> _Task to carry out_
Set the whole listing down again exactly as written.
------------------------
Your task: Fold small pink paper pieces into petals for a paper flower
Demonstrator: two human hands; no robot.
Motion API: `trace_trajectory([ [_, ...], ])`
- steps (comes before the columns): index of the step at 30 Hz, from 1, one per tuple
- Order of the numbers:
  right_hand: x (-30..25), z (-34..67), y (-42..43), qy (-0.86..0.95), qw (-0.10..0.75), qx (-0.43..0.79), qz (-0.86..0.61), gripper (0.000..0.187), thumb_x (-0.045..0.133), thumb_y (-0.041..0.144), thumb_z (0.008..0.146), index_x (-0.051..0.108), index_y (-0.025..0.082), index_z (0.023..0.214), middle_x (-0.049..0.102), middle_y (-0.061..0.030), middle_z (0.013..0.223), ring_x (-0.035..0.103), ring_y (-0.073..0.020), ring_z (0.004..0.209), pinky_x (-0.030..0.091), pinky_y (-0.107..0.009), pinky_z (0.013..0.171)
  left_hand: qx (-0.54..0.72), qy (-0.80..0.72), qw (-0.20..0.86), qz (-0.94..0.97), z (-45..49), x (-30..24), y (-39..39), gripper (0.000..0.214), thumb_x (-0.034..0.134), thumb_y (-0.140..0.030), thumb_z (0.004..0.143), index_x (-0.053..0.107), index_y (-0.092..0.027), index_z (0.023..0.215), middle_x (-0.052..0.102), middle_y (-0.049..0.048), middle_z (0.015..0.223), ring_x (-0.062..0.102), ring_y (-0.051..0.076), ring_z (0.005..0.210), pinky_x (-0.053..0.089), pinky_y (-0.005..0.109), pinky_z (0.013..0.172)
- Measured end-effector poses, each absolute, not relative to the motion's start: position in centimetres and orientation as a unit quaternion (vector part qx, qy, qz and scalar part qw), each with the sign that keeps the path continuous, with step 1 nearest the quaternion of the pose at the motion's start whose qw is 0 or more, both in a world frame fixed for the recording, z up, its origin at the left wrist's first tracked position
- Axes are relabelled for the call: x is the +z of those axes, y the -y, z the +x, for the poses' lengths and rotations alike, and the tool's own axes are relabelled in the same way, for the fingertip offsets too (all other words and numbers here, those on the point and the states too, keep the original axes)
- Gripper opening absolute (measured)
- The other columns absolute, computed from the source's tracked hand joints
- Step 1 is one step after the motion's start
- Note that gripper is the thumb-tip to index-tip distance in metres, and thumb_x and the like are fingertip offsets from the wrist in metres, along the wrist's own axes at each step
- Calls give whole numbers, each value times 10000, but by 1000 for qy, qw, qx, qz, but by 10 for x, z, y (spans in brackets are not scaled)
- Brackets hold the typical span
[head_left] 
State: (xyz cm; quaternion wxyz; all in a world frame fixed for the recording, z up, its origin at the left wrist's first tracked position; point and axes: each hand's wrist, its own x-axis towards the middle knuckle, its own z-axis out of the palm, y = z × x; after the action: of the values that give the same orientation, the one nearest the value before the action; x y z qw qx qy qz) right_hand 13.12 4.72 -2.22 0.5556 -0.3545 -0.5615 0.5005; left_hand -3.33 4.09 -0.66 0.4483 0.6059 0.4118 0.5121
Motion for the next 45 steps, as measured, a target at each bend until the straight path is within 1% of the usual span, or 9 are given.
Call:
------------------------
> _Reply to the exercise_
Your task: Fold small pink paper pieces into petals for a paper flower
Demonstrator: two human hands; no robot.
Motion API: `trace_trajectory([ [_, ...], ])`
- steps (comes before the columns): index of the step at 30 Hz, from 1, one per tuple
- Order of the numbers:
  right_hand: x (-30..25), z (-34..67), y (-42..43), qy (-0.86..0.95), qw (-0.10..0.75), qx (-0.43..0.79), qz (-0.86..0.61), gripper (0.000..0.187), thumb_x (-0.045..0.133), thumb_y (-0.041..0.144), thumb_z (0.008..0.146), index_x (-0.051..0.108), index_y (-0.025..0.082), index_z (0.023..0.214), middle_x (-0.049..0.102), middle_y (-0.061..0.030), middle_z (0.013..0.223), ring_x (-0.035..0.103), ring_y (-0.073..0.020), ring_z (0.004..0.209), pinky_x (-0.030..0.091), pinky_y (-0.107..0.009), pinky_z (0.013..0.171)
  left_hand: qx (-0.54..0.72), qy (-0.80..0.72), qw (-0.20..0.86), qz (-0.94..0.97), z (-45..49), x (-30..24), y (-39..39), gripper (0.000..0.214), thumb_x (-0.034..0.134), thumb_y (-0.140..0.030), thumb_z (0.004..0.143), index_x (-0.053..0.107), index_y (-0.092..0.027), index_z (0.023..0.215), middle_x (-0.052..0.102), middle_y (-0.049..0.048), middle_z (0.015..0.223), ring_x (-0.062..0.102), ring_y (-0.051..0.076), ring_z (0.005..0.210), pinky_x (-0.053..0.089), pinky_y (-0.005..0.109), pinky_z (0.013..0.172)
- Measured end-effector poses, each absolute, not relative to the motion's start: position in centimetres and orientation as a unit quaternion (vector part qx, qy, qz and scalar part qw), each with the sign that keeps the path continuous, with step 1 nearest the quaternion of the pose at the motion's start whose qw is 0 or more, both in a world frame fixed for the recording, z up, its origin at the left wrist's first tracked position
- Axes are relabelled for the call: x is the +z of those axes, y the -y, z the +x, for the poses' lengths and rotations alike, and the tool's own axes are relabelled in the same way, for the fingertip offsets too (all other words and numbers here, those on the point and the states too, keep the original axes)
- Gripper opening absolute (measured)
- The other columns absolute, computed from the source's tracked hand joints
- Step 1 is one step after the motion's start
- Note that gripper is the thumb-tip to index-tip distance in metres, and thumb_x and the like are fingertip offsets from the wrist in metres, along the wrist's own axes at each step
- Calls give whole numbers, each value times 10000, but by 1000 for qy, qw, qx, qz, but by 10 for x, z, y (spans in brackets are not scaled)
- Brackets hold the typical span
[head_left] 
State: (xyz cm; quaternion wxyz; all in a world frame fixed for the recording, z up, its origin at the left wrist's first tracked position; point and axes: each hand's wrist, its own x-axis towards the middle knuckle, its own z-axis out of the palm, y = z × x; after the action: of the values that give the same orientation, the one nearest the value before the action; x y z qw qx qy qz) right_hand 13.12 4.72 -2.22 0.5556 -0.3545 -0.5615 0.5005; left_hand -3.33 4.09 -0.66 0.4483 0.6059 0.4118 0.5121
Motion for the next 45 steps, as measured, a target at each bend until the straight path is within 1% of the usual span, or 9 are given.
Call:

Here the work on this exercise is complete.